I felt the love. There were a lot of tears. Happy ones. Brisia has been receiving the missionaries for TWO YEARS, but because of problems with her husband-not-so-husband, she hasn't been able to be baptized.
But on Saturday she did it. She left it all behind in the water. And it was beautiful. As I sat there in the back of the room and looked at everyone around me, I realized once again that the mission is not about where you serve it's how you serve. It's all about the people. Those good good people who are just trying their best to get by; just like the rest of us. I soaked all those hugs right in. And it was glorious.
*This is Brisia. She has been through a whole lot of HARD in here life. She was baptized on Saturday. She cried. I cried. I love her.
GOD SENDS SUNSETS
This last week there was a rough day. That happens sometimes on the mission. Hard days. All the appointments fell through and all the back up plans as well. All the people who were contacted were rude and turned us down. All the members [of the local congregation] were busy or gone.
We contacted a cute looking old lady selling honey. She smiled just as sweetly as the honey she was holding and then launched into a lecture about how terribly confused and incorrect we were. She talked down to us and made me feel small. Then she ended saying, "You really should study the scriptures more so that you don't walk around all day every day wasting your time."
I wanted so badly to tell that little woman that I wake up at 6:30 every single day and study for 3 hours so that I can teach with authority and with love and with the spirit. I wanted so badly to tell her that it was NOT wasting my time. Normally I'm pretty good at letting the harsh words and the mean looks slide off me, but this one stuck. She hurt my feelings.
Then my companion started to have a melt down about the language and cried and cried. I didn't know what to do. We went to our next appointment. They weren't home. Went to a member who lives nearby. Not home. I then saw somebody standing on the curb and decided to go contact them and to contact them with such love and with such testimony that they would have to say yes and accept us. She turned us down. HARD.
It was then that I just didn't want to do it anymore. I didn't know what to do about my crying companion. I didn't know who else to visit. I didn't know who else to contact. And right there in the middle of the street I began to cry. The first time in my whole mission when I've had a melt down in the streets.
So there we sat. On the curb. And we cried. We both just cried. Because sometimes being a missionary is really really hard. Sometimes people tell you that you are wasting your time and sometimes you are tempted to believe them.

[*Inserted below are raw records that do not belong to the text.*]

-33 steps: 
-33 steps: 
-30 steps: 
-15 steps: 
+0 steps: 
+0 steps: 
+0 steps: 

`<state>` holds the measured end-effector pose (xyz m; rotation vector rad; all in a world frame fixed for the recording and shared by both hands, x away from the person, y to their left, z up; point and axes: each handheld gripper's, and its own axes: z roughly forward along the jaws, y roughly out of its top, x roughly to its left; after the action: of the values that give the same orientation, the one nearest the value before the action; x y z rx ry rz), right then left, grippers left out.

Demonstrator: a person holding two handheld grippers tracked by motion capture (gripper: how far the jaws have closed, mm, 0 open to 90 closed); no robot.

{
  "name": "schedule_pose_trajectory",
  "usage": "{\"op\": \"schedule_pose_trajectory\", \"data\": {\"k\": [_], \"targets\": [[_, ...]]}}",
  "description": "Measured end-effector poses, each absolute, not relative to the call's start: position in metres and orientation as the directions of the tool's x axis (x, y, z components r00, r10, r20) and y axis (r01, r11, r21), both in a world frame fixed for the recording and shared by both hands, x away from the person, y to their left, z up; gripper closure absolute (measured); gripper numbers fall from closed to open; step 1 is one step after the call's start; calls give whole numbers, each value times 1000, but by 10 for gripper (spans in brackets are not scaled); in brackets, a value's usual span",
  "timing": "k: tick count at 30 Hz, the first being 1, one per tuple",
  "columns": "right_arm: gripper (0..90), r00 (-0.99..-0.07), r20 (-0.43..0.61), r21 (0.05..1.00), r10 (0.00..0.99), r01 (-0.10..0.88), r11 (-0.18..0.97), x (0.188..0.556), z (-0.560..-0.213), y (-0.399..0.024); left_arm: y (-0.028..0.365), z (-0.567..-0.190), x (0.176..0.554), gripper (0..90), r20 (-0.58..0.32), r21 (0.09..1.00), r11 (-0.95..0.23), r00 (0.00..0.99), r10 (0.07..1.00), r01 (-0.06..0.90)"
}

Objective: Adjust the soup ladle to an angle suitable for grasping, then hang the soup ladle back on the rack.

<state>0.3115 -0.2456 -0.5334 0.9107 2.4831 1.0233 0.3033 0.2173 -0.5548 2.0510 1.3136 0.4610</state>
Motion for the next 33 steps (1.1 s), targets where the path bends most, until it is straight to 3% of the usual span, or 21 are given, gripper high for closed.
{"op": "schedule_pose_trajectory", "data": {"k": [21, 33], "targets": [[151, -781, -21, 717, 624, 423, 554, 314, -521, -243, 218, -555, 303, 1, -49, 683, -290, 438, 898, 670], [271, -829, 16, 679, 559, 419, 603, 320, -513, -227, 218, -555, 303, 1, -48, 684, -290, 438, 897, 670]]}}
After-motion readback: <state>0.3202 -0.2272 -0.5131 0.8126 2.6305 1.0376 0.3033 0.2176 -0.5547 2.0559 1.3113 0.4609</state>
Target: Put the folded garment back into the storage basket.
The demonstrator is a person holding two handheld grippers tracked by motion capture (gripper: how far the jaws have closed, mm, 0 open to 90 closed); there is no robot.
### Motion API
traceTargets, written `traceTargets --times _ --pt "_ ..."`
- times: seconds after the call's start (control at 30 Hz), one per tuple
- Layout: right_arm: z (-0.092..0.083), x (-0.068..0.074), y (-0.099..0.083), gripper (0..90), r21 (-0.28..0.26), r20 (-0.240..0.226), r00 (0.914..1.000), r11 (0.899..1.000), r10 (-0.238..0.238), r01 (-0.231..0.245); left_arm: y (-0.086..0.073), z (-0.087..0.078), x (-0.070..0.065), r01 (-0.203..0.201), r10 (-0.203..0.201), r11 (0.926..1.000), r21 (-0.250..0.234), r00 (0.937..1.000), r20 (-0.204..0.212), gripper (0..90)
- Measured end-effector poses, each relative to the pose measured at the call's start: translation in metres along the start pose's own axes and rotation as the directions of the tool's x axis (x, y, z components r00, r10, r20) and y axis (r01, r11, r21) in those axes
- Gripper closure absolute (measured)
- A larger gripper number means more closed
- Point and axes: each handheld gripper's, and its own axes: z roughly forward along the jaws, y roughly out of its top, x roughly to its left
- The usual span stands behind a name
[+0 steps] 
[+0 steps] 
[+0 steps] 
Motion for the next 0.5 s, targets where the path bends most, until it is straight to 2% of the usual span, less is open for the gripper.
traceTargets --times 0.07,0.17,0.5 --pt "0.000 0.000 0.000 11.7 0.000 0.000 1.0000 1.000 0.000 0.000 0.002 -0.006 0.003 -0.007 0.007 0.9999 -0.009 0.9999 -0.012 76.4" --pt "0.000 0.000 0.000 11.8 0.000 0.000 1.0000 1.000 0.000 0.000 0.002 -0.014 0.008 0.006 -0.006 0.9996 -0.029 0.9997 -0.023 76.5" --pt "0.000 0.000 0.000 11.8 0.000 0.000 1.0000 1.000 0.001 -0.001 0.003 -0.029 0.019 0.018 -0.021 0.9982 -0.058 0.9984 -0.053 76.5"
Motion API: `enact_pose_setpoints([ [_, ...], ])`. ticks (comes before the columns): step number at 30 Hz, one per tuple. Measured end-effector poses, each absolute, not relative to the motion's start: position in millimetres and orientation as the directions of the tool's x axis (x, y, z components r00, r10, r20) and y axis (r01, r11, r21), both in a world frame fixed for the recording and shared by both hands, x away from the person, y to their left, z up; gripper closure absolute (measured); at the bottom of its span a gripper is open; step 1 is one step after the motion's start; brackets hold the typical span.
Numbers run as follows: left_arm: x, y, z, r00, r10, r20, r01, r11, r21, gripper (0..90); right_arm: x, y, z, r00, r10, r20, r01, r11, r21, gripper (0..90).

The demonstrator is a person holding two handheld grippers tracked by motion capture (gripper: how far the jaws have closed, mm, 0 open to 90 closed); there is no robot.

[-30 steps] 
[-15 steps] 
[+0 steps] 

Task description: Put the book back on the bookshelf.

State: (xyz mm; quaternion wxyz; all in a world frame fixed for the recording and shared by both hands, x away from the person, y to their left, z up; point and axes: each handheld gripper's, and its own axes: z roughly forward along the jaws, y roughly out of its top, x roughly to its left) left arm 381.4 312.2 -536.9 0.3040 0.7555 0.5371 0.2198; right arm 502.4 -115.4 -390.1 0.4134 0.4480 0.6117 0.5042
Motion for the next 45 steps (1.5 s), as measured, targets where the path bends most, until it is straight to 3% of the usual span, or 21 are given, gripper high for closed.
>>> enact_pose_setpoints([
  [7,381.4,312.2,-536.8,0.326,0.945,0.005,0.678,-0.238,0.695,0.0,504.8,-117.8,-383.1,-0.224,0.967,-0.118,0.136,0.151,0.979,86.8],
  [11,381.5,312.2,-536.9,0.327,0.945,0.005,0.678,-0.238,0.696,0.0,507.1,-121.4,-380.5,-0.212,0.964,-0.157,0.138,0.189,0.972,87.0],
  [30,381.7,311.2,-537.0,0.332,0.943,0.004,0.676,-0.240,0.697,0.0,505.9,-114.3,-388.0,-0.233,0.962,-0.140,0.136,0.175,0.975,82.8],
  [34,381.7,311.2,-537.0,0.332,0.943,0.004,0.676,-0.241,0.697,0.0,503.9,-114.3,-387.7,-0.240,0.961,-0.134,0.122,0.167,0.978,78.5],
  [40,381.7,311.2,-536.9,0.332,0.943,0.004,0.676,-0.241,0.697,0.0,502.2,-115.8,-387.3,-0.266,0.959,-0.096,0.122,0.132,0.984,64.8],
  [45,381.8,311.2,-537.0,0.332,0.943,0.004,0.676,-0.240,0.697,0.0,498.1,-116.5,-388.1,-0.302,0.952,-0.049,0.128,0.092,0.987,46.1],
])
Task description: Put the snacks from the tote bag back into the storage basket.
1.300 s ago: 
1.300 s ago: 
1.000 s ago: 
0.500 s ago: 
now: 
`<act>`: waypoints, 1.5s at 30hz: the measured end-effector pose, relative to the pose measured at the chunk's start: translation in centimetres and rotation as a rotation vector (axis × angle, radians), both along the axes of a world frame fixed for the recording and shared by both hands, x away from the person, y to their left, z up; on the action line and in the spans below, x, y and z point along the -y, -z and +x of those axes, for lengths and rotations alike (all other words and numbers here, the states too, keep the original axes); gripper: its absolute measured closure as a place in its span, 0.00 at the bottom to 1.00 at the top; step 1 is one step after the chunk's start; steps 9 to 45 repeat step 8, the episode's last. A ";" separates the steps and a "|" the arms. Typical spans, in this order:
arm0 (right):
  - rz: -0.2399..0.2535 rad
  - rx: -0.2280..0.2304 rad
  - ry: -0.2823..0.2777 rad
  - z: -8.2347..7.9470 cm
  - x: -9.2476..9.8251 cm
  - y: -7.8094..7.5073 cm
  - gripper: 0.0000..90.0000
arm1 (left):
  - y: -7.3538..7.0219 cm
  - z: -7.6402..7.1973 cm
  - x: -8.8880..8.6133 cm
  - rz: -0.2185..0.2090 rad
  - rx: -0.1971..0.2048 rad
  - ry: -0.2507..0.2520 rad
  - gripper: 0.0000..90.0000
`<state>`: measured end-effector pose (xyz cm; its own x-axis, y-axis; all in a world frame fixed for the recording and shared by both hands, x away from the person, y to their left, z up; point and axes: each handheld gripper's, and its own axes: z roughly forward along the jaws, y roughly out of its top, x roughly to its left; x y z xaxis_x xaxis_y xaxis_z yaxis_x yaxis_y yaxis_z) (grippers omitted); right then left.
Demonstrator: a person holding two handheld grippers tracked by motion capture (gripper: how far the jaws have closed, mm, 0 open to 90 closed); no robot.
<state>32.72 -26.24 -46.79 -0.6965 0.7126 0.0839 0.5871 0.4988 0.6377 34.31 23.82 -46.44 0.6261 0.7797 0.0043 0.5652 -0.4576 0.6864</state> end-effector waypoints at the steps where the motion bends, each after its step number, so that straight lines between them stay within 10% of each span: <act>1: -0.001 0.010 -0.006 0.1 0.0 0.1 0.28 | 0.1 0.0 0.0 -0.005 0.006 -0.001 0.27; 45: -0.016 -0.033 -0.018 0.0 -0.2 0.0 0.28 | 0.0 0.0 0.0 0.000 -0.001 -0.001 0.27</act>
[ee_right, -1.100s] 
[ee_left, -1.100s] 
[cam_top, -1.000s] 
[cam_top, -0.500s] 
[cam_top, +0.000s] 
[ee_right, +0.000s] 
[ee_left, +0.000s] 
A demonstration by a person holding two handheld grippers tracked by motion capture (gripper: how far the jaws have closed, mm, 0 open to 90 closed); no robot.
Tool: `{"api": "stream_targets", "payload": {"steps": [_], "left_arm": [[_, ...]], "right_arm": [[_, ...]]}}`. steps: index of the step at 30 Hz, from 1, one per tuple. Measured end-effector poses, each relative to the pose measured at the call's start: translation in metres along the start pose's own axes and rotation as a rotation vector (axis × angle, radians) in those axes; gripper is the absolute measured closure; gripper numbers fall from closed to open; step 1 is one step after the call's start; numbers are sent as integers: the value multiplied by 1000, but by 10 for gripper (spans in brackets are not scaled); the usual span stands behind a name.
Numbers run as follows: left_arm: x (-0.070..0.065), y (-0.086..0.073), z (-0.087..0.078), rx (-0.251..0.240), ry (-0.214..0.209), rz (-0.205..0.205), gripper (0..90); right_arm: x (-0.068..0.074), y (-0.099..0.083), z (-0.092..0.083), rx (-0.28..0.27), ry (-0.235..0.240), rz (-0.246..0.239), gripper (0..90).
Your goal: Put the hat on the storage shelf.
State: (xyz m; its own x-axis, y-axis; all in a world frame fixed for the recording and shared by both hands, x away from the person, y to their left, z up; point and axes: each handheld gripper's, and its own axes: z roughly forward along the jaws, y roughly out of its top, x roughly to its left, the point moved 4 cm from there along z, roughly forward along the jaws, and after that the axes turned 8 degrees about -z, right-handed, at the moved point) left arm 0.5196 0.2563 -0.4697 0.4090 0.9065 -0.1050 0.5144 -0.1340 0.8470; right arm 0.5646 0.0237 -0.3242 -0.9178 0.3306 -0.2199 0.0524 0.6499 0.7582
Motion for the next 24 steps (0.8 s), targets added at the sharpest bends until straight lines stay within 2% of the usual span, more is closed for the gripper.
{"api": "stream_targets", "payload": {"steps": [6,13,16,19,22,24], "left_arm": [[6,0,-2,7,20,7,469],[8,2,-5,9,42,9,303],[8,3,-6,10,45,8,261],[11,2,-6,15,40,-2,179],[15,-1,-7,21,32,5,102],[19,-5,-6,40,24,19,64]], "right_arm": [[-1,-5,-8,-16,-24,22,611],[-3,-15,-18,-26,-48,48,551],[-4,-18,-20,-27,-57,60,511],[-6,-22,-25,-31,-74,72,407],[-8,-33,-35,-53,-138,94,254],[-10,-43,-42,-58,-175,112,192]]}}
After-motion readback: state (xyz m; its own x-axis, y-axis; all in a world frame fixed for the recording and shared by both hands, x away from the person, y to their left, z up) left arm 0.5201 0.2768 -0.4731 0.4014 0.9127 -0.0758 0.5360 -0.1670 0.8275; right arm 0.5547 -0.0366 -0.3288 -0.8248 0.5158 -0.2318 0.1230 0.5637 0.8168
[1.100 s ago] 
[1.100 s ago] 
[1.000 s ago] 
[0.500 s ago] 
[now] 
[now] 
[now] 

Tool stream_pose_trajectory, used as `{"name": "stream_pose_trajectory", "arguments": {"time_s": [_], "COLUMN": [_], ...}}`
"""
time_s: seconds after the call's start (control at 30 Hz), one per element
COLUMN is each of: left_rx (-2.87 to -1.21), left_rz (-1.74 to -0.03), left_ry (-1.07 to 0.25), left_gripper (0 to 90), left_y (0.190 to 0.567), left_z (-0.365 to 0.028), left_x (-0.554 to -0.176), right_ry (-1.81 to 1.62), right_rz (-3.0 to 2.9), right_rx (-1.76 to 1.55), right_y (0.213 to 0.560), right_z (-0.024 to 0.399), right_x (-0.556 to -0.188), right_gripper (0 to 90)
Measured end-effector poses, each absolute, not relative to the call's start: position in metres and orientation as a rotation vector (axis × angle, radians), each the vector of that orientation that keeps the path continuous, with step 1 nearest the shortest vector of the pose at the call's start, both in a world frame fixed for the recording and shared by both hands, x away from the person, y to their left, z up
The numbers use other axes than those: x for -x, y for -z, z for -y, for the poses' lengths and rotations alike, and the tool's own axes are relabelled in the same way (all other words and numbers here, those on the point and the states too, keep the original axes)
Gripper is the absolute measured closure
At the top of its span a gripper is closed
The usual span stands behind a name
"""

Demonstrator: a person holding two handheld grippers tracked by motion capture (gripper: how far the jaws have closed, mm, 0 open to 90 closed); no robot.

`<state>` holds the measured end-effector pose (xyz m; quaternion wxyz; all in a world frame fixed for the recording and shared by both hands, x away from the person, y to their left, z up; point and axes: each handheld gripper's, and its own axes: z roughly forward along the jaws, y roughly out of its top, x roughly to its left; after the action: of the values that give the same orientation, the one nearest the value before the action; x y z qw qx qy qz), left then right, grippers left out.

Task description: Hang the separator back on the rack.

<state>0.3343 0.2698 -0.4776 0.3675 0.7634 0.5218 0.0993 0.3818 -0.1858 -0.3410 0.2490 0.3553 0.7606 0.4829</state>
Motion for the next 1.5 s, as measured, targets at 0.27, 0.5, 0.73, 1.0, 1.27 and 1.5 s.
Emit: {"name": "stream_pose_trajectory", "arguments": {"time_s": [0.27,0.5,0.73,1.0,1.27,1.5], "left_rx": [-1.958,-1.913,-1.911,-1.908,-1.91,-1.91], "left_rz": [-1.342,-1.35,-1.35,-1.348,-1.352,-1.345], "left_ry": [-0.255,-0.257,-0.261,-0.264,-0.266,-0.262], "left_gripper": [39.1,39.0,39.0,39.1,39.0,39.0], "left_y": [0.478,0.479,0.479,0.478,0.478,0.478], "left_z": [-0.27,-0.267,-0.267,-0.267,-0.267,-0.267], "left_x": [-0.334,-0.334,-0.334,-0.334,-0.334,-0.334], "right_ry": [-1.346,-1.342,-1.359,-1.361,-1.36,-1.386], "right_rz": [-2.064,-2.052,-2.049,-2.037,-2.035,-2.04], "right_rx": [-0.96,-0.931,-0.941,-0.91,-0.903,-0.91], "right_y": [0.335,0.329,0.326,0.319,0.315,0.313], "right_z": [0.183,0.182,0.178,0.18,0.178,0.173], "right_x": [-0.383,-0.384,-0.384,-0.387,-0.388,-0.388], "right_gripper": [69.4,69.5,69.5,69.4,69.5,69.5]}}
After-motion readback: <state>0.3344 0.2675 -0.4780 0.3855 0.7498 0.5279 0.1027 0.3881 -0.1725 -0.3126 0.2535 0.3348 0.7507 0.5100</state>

And there we were. Two white girls sitting on a curb crying. And then something beautiful happened. We sat there and witnessed probably the most beautiful sunset I've ever seen in my entire life. The sky turned purple and pink and yellow and orange and the clouds were indescribable, and in that sad little moment I felt it. I knew that God was there and that He was aware of me.
And then, even though all my efforts had failed, He was proud of me. The little white girl sitting on a curb in Southern Mexico. And even though I had failed to find someone to teach. He still loved me.
We watched the sun go down, and when it disappeared behind the mountains we stood up, brushed the dirt off our skirts, wiped the tears off our faces and we kept going. Teaching. Contacting. And being missionaries.
Sometimes in life we've just got to sit down on the curb and cry. Sometimes we fail. Sometimes we fall. But God is there. And He loves you. Success or failure. He's our Father. He loves me. He loves you. And He loves the mean lady who sells honey.
Being a missionary is hard. But God sends us sunsets. And He makes it all right in the end. Always.